Buying the dips has led to quick profits, because central banks stuck with ultralow rates. This time may be different
A little more than a week into the New Year, billionaire bond guru Bill Gross proclaimed the start of a bond bear market, after an extraordinary bullish run spanning more than three decades. Two weeks later, Ray Dalio, whose Bridgewater Associates is the world’s biggest hedge fund firm, piled on with a forecast of the worst bear market since the early 1980s.
As yields on U.S. Treasuries soared to levels unseen since 2014, Gross asked the question on many investors’ minds: Who would buy America’s debt right now? After all, the government deficit is soaring because of massive tax cuts, and the Federal Reserve, the largest single holder of U.S. government debt, is trimming its almost $4.4 trillion portfolio of securities.
Yet many investors in the world’s biggest bond market are smiling.
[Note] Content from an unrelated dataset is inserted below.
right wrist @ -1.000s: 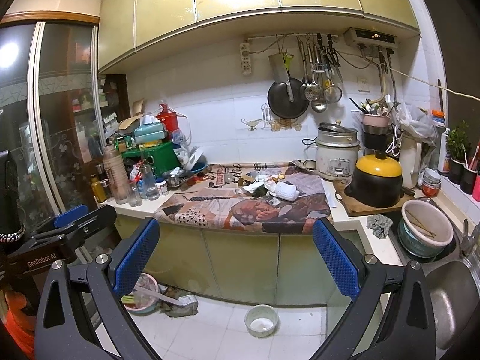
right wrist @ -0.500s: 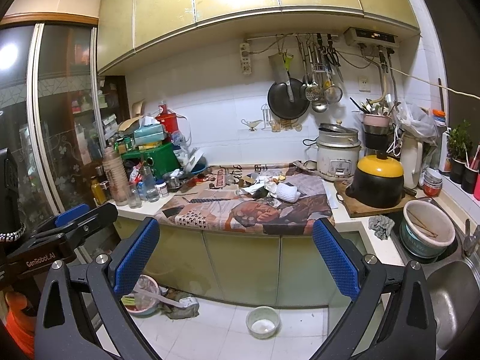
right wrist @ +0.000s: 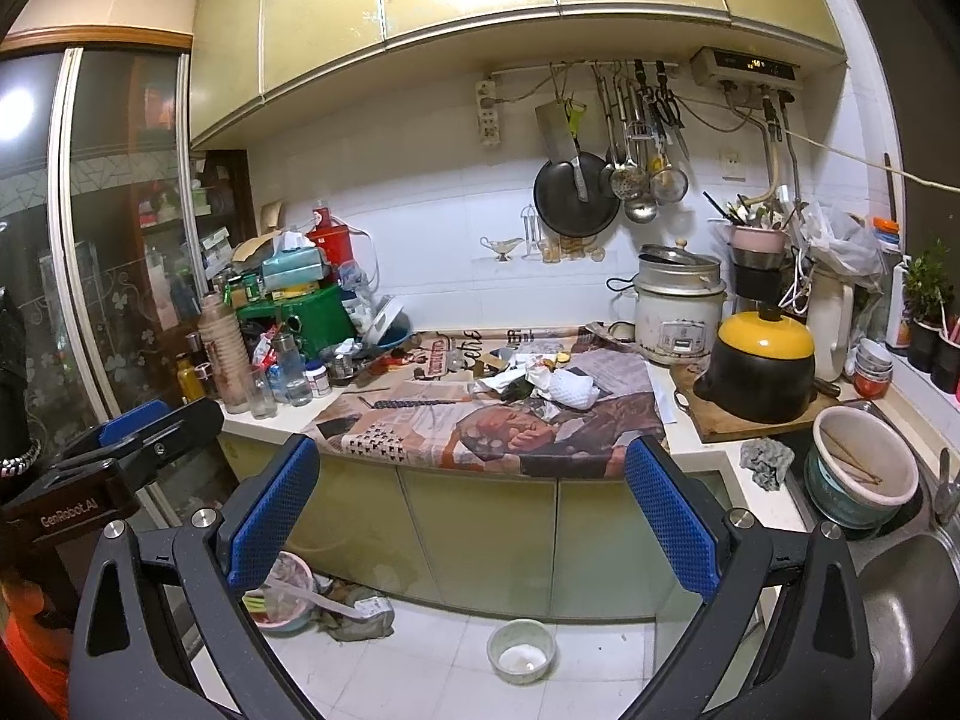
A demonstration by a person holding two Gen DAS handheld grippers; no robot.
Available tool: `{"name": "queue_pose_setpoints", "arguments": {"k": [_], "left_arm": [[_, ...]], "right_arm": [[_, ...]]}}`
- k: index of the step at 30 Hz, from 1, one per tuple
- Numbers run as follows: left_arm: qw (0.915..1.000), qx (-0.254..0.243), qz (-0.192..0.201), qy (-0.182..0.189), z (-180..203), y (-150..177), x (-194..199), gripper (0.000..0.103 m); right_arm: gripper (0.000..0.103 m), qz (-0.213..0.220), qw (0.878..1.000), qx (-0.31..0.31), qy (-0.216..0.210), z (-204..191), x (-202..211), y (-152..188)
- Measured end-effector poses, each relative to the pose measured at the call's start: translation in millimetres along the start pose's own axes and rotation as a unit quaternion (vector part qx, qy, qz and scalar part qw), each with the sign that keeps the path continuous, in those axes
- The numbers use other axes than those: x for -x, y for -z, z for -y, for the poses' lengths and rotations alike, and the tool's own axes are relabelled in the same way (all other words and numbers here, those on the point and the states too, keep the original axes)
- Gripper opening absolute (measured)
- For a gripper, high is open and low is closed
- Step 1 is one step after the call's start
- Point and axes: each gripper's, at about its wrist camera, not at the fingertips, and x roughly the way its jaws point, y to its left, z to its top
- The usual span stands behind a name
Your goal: Collect trash
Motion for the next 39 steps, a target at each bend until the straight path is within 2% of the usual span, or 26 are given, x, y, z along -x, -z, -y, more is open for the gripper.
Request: {"name": "queue_pose_setpoints", "arguments": {"k": [8,15,22,31,34,39], "left_arm": [[0.9999,0.009,-0.001,-0.008,4.0,-5.6,-37.9,0.103],[0.9992,0.009,-0.027,-0.030,-8.7,-16.6,-102.3,0.103],[0.9979,-0.005,-0.037,-0.053,-41.1,-32.7,-190.8,0.103],[0.9971,0.013,-0.055,-0.050,-99.5,-74.0,-319.1,0.103],[0.9962,0.002,-0.071,-0.051,-113.9,-80.1,-358.7,0.103],[0.9923,-0.010,-0.108,-0.060,-131.2,-79.8,-422.7,0.103]], "right_arm": [[0.101,-0.013,1.000,0.004,0.007,15.4,-25.4,1.3],[0.101,-0.027,0.999,0.001,0.028,30.0,-62.9,-1.7],[0.101,-0.033,0.998,-0.003,0.055,43.7,-120.3,-12.4],[0.101,-0.076,0.992,-0.012,0.099,55.5,-227.1,-42.7],[0.101,-0.093,0.988,-0.024,0.118,61.8,-260.3,-44.7],[0.101,-0.129,0.983,-0.050,0.123,75.4,-306.9,-41.1]]}}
Traders were bored out of their minds for much of 2017, when Treasury yields fluctuated within the tightest range in a half-century. During the years in which the Fed held interest rates near zero, pension funds and insurance companies were forced to buy riskier assets to meet their return targets. So they too are giddy at the prospect of a selloff in bonds that would push rates back up to the levels of yesteryear. “We needed this,” says Michael Franzese, head of fixed income trading at MCAP LLC, a broker-dealer. “This market is not going to go up forever.”
Since the 2008 financial crisis, buying when bond prices dipped usually led to quick profits, because central banks around the world stuck with ultralow rate regimes. Now there’s growing angst that this dip might be different. Those forces investors have counted on to continue keeping yields lower might not be so reliable anymore.
This story is from the 1 March, 2018 edition of Bloomberg Businessweek Middle East.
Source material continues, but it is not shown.